Donald Trump’s promise of “mass deportation” is unworkable

Listen to this story.

THE Placards at Donald Trump’s rallies put it bluntly: “Mass deportations now!” If elected again, Mr Trump promises the largest expulsion of illegal immigrants in American history. He has praised Operation Wetback, a big deportation programme under President Dwight Eisenhower. Pressed for details, J.D. Vance, Mr Trump’s running-mate, suggested that their administration would start by deporting 1m people and then take it from there. Could they actually do it?

Deportation is the most emotive aspect of immigration enforcement, and not just in America. Right now Germans are focused on the issue too, after a Syrian migrant who was supposed to have been deported stabbed three people to death in Solingen. Immigration laws should be enforced, not only because the rule of law matters, but also because voters will not tolerate a reasonably welcoming immigration system if they think it involves surrendering control of their borders. So there has to be a way of removing people who arrive illegally or overstay their visas.

Yet the practicalities are fraught. People must sometimes be forced onto buses and planes bound for countries they do not want to return to. Before this, they must often be held in detention centres, which resemble prisons. And their countries of origin must be cajoled or bribed into taking them back. For many Trump supporters, the harshness is the point: it deters others from arriving. But it is worth pondering the likely consequences of a crash programme of mass deportation.

Some 11m people live in America illegally, according to the Migration Policy Institute. (Mr Trump implausibly claims there are 15m-20m.) Deporting them all could directly cost the government $150bn, or $14,000 per deportee. And that does not include the costs of depriving American firms of millions of workers and customers. Estimates of the cumulative hit to GDP quickly run into the trillions. Nor does it include the cost to families. Most illicit immigrants have been in the country for more than a decade. Expelling them would mean that 4.5m children who are American citizens by birth would be separated from either a parent or their home.

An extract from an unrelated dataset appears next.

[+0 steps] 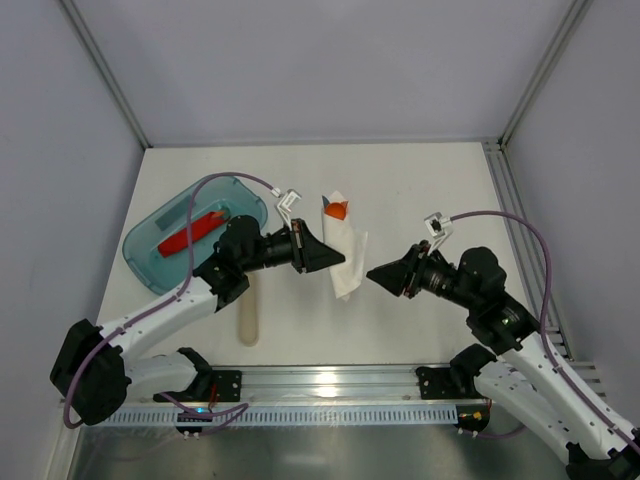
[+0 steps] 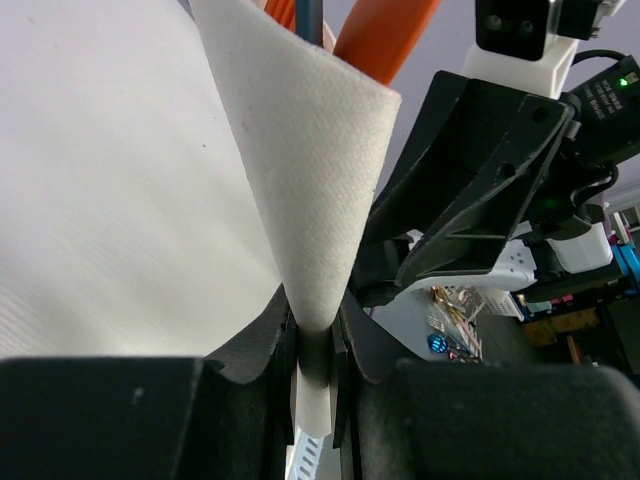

Optimistic liberals think Mr Trump may be posturing. He never kept his promise to “build the wall”, they observe, and since that slogan no longer shocks, “mass deportation” is a suitably fiery substitute for the campaign trail. But what if he is serious? The first Trump administration did try to raise the pace of deportations, only to be stymied by the courts. In a second term the political appointees running Immigration and Customs Enforcement (ICE) would be better prepared, and the courts perhaps more pliant.

Still, to deport millions Mr Trump would need the consent of foreign governments to receive them. This can sometimes be gained by quiet diplomacy, as shown by the first full flight of deportees from America to China since 2018, which took place earlier this year to little fanfare. A Trump administration might accomplish something similar with a mixture of bluster and threats, perhaps promising punitive tariffs unless foreign countries take their citizens back. But it might not work.

And to round people up in the first place, Mr Trump’s administration would need the co-operation of local law-enforcement agencies, many of which are under the political control of Democrats. With Joe Biden as president, that co-operation has generally got better. Cities quietly work with ICE to deport people who may threaten public safety. With Mr Trump back in the White House it would surely cease, leaving him to rail impotently about sanctuary cities and states. In some ways this might be ideal for Mr Trump: he could sound tough on immigration without having to own the consequences of his policy.

Even if Mr Trump could not deport millions of people a year, he could probably return to the pace seen under Barack Obama, who once expelled more than 430,000 people in a single year. Over four years that would add up. There seems scant prospect of a more thoughtful immigration policy. That would combine a warm welcome for the hands and brains America’s labour market craves with firm enforcement, prioritising the removal of recent unlawful arrivals and those with criminal records. It would also involve a political deal allowing the millions of hardworking illegal migrants who have been in the country for a decade or more to stay. But a candidate who calls migrants “invaders” is unlikely to forge such a compromise.